Hybrid technology first entered Formula One in 2009 when regulations enabled KERS (Kinetic Energy Recovery Systems) to be fitted to race engines. Mercedes Benz supplied the first hybrid (KERS) powerplant to win an F1 race (Lewis Hamilton in the McLaren Mercedes) in the 2009 Hungarian Grand Prix.
During the early development phases of KERS in 2007, Mercedes reports its KERS system weighed in at over 100 kg and worked at a thermal efficiency level of 39 percent. By the end of the 2012 season the units weighed just 24 kg and were capable of 80 percent thermal efficiency levels. In other words, Formula One development enabled a twelve-fold increase in power density from KERS systems: the impact of which has filtered down into Hybrid systems used by the everyday motorist already and much more is to come – hence Mercedes' decision to align its roadcar and racecar brand values.
This rate of development has historically come as something of a by-product to the ultimate goal of faster lap time. For 2014, however, this has fundamentally changed.

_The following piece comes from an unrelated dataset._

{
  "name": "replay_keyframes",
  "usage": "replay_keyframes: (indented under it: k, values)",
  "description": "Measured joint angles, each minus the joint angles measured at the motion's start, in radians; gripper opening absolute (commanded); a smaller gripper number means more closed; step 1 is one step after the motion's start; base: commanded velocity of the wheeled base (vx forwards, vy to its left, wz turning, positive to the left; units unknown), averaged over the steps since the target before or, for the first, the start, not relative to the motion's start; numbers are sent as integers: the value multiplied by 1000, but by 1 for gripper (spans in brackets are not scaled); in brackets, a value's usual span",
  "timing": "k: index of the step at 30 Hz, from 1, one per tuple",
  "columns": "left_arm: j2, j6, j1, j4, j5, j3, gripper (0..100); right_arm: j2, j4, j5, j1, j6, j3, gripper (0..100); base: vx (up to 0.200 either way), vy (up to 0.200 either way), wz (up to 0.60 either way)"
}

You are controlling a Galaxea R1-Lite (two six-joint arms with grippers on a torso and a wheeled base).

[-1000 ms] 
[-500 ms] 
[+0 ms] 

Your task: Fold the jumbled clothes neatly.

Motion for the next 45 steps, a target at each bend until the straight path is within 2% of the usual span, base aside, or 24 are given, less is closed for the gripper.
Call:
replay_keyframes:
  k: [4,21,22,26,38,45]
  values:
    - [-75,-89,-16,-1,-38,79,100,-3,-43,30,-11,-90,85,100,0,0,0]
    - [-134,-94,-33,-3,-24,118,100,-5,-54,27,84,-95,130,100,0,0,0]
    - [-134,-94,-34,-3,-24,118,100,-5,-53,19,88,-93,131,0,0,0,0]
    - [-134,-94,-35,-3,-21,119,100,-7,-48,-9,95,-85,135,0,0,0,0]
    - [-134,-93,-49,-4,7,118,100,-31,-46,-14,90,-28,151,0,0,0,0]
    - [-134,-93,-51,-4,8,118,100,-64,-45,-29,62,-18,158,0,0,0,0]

“Formula One is the pinnacle of automotive innovation. As such, it has a responsibility to push the boundaries of technology,” explains Toto Wolff, Head of Mercedes-Benz Motorsport. “The new regulations not only encourage this innovation but also align the sport with the direction in which the automotive industry is heading.
"As a works manufacturer team, we are perfectly placed to reap the rewards of aligning our racing activities with the future technology path for series production. Formula One always has been about pure racing – and it still is today. At the same time, we’re now back at the cutting edge of technology and pioneering new solutions. That’s a huge positive step for the sport.”